レイシール家から引き継いだ利権を放棄し屋敷に閉じこもったルシード・ブライアンは、民を疲弊させた上に近親者であるミーシャ・レイシールとの間に子を生した。
そもそもアンナ殿の実家もレイシール家傘下の下請けだったのだ。娘を売らねばならぬほどに傾いた原因も、元を辿ればブライアン家当主の怠惰が導いたものに違いない」
『ステシア』そう呼ぶ掠れた男の声が、アンナには確かに聞こえた気がした。
あのすがる腕を振り払った夜が、力なく崩れた男の姿が、ぐるぐると脳内を巡る。
燦々と降り注ぐ日の中で揺れる紺の髪が、視界に映る。
――でも、違う、私は悲劇ぶる様な場に立っていない。それは私じゃなくて。
緩慢な動きで仰いだ男が震えているように見えるのは、強く握りしめられた拳のせいなのか。
「それを今言うのなら、どうしてもっと早くに話して下さらなかったのですか」
「聞かれずに話す必要もあるまい。
それに、私はあくまでラースベルト前当主として、授かった命に従っているだけだ。
血に重きを置くこの国で、お前のような子供は親と同罪を犯すと見られても仕方がない。
だが同時に、お前は北の権門と謳われたブライアン家の血も確かに、いや寧ろ色濃く継いでいる。これから国が大きく変動するこの時代に、それを捨て置くのも惜しいと言うのが私の本心だ。

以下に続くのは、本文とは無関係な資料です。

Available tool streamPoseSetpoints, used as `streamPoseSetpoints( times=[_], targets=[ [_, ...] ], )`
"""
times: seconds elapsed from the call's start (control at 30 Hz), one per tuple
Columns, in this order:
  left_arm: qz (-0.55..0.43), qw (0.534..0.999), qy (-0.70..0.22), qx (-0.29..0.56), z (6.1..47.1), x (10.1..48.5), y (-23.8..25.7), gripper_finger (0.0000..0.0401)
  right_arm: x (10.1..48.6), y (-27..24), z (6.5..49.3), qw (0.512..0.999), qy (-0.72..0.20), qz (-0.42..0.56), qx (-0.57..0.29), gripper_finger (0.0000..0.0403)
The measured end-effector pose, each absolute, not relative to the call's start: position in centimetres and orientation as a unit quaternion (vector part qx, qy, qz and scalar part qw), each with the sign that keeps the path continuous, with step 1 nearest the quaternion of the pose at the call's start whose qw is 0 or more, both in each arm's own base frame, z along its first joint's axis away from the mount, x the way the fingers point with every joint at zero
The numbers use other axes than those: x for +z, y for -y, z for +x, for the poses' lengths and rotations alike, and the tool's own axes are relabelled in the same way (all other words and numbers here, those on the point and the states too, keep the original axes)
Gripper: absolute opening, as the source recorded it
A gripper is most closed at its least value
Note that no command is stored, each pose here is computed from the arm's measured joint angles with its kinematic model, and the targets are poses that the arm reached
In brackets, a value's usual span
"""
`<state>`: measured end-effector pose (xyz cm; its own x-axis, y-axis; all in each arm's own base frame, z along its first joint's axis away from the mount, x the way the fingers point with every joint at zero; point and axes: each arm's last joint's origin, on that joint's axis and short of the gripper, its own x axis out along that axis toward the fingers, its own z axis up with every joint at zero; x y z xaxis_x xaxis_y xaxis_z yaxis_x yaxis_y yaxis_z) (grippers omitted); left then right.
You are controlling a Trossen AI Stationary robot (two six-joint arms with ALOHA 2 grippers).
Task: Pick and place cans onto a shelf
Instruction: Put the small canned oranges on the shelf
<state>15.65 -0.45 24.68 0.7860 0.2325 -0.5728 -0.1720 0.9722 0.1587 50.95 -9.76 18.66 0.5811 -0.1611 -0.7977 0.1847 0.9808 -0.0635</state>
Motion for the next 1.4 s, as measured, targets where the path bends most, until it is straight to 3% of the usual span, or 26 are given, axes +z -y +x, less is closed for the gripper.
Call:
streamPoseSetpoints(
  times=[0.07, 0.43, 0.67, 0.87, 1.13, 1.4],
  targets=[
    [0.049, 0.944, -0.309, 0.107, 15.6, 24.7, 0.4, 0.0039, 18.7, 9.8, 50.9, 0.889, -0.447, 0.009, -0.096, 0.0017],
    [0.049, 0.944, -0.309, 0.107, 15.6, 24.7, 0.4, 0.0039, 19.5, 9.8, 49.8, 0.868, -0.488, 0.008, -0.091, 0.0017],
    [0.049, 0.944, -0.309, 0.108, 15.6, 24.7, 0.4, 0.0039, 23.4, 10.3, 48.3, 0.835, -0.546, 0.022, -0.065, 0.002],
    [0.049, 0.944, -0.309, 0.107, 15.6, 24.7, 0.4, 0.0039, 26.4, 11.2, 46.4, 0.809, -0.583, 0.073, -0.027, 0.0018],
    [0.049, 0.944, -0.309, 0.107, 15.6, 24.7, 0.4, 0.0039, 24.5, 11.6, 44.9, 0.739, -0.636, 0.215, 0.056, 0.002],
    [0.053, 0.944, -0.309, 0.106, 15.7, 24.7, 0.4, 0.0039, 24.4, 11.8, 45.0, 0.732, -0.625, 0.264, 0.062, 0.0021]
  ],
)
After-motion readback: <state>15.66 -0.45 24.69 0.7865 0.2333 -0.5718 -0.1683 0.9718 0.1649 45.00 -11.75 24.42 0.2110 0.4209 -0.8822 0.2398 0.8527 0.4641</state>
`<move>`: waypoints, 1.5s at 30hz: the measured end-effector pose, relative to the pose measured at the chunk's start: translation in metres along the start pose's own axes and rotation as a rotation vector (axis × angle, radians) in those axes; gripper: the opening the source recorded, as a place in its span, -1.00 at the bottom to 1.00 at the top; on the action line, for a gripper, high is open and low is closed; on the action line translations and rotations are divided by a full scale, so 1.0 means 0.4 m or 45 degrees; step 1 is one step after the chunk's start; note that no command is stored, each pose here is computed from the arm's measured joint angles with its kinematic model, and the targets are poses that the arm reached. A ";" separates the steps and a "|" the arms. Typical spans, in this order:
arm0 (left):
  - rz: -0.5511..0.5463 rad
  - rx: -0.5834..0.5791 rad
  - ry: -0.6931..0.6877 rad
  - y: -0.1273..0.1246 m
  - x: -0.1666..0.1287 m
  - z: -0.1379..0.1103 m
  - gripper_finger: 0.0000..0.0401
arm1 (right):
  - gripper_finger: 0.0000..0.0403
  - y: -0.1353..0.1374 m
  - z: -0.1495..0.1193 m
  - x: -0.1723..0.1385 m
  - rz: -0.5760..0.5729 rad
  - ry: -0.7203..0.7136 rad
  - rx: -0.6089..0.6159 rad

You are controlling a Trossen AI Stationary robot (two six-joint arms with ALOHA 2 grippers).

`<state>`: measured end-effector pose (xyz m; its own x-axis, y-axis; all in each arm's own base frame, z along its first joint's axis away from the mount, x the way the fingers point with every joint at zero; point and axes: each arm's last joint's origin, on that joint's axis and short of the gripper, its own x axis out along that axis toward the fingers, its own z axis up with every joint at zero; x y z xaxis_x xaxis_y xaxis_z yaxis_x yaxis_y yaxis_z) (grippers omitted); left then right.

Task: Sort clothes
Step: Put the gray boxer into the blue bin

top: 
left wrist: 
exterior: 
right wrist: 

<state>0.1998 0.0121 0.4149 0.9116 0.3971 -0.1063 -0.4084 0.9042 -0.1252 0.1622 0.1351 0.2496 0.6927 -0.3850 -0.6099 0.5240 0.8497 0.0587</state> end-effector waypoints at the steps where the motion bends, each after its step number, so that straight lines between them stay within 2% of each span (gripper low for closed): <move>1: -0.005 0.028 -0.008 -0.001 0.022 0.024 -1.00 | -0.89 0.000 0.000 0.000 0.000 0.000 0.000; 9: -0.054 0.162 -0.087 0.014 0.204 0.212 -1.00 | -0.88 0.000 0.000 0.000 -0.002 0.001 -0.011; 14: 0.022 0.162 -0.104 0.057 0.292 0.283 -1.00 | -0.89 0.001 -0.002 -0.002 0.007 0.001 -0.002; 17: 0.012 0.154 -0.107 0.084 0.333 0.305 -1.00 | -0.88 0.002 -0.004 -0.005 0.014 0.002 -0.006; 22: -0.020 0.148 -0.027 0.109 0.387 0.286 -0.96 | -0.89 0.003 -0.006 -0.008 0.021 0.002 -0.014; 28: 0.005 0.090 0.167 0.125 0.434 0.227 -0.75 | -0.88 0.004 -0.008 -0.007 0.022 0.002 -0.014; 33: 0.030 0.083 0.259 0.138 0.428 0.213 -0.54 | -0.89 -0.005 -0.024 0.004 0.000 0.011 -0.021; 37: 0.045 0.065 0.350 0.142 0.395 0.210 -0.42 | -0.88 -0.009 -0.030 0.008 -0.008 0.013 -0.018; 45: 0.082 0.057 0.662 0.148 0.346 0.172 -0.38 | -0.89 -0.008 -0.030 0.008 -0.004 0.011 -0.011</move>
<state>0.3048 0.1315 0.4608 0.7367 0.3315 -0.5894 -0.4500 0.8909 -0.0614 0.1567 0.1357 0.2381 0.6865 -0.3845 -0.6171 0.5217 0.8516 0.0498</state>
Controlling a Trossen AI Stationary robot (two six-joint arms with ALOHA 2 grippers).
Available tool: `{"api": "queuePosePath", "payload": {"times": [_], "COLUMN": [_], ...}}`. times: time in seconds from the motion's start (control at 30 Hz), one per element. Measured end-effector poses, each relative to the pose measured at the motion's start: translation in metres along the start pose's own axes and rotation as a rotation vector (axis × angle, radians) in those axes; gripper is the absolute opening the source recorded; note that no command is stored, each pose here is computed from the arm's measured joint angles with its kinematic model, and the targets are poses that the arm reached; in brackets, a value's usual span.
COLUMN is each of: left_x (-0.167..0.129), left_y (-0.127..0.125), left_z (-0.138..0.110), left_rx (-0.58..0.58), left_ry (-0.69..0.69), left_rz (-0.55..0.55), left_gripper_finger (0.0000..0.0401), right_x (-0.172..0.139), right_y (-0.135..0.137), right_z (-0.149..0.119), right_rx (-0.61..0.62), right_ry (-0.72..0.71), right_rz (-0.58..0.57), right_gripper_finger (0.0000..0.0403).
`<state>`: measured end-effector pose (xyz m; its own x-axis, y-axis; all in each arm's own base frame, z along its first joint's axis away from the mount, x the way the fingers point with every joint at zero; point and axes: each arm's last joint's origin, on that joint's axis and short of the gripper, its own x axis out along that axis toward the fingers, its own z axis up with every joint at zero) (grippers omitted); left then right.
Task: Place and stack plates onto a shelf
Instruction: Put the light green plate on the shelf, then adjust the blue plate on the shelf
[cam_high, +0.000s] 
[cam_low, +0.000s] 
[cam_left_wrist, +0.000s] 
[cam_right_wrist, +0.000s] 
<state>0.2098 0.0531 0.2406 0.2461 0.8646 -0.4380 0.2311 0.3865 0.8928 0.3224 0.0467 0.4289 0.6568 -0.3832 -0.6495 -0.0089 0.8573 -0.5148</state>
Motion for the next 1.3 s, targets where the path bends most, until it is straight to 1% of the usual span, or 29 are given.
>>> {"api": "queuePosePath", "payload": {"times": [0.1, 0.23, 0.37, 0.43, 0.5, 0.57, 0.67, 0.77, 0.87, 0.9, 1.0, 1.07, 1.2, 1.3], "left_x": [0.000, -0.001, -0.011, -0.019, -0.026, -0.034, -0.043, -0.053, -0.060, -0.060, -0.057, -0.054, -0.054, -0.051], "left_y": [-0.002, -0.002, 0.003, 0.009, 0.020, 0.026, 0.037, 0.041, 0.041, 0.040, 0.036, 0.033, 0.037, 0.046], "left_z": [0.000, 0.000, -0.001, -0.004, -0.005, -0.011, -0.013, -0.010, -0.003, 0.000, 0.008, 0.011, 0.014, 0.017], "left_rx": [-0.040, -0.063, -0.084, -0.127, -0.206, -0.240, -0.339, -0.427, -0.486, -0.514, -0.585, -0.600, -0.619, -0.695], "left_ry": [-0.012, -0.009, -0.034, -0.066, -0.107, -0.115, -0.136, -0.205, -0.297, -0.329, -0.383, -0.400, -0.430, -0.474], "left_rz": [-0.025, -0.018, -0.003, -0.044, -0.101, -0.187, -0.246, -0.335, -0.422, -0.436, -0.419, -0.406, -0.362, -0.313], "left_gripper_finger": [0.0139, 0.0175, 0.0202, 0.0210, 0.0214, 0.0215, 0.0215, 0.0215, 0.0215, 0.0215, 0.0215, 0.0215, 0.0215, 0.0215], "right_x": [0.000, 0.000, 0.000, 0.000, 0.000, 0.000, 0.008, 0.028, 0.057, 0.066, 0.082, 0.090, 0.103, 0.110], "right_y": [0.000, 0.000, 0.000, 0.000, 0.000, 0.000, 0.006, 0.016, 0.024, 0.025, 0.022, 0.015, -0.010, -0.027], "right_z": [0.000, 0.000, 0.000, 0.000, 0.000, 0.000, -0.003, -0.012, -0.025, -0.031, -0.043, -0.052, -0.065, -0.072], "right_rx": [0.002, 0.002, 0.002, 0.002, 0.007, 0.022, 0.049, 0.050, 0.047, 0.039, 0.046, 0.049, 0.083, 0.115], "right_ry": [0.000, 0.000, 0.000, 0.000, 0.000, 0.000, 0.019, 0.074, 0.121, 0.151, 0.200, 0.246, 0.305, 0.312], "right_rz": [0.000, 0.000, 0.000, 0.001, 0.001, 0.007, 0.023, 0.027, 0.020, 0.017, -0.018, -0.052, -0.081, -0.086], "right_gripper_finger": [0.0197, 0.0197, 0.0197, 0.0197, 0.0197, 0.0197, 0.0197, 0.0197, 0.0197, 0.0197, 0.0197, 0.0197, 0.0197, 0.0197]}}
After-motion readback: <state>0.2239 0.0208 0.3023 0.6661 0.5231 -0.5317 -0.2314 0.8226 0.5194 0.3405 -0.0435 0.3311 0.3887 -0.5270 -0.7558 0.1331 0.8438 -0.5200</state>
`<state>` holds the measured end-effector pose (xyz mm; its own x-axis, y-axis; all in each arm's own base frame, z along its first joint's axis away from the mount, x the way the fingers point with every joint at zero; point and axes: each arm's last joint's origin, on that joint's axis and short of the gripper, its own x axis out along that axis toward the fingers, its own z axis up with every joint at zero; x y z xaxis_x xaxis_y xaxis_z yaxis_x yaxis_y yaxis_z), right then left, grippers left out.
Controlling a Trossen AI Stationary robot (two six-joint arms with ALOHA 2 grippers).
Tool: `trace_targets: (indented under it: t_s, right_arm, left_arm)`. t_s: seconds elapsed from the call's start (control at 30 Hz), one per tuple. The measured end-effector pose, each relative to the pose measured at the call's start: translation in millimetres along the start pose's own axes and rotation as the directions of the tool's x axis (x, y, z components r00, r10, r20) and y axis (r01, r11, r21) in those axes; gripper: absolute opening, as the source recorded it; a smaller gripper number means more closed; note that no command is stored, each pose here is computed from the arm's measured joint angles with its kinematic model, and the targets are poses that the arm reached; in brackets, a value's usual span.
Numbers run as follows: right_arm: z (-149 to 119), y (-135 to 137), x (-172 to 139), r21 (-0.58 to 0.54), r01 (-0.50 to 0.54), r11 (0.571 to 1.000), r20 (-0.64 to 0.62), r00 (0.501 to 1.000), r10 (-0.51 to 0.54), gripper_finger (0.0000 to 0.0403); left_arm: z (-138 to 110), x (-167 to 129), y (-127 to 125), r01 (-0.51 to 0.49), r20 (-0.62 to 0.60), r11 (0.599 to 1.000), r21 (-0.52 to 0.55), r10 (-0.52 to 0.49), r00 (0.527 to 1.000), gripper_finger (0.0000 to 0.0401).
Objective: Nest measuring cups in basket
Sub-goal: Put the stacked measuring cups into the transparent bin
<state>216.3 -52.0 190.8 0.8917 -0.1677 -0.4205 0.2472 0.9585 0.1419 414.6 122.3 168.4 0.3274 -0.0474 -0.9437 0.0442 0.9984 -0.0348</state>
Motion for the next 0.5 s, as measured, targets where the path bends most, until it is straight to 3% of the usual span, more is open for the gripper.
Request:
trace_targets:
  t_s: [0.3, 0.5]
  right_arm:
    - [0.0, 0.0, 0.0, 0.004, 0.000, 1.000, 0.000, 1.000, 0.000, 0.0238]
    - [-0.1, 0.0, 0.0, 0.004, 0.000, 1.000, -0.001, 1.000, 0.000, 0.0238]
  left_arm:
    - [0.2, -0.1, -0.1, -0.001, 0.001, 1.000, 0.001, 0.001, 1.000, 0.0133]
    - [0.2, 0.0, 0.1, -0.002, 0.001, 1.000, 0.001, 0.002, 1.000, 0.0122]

実際お前は想像以上に上手く育ってくれた。そうでなければこの8年、何を好き好んで小生意気な子供を傍に置くものか」
貴族然と優雅に笑みを湛えたエンディルが、詠う様に問う。
「さて、私がここまで来たのは、お前に敢えて事の顛末を知らせてまでも、エンディル子爵位を授ける真価を見たからだ。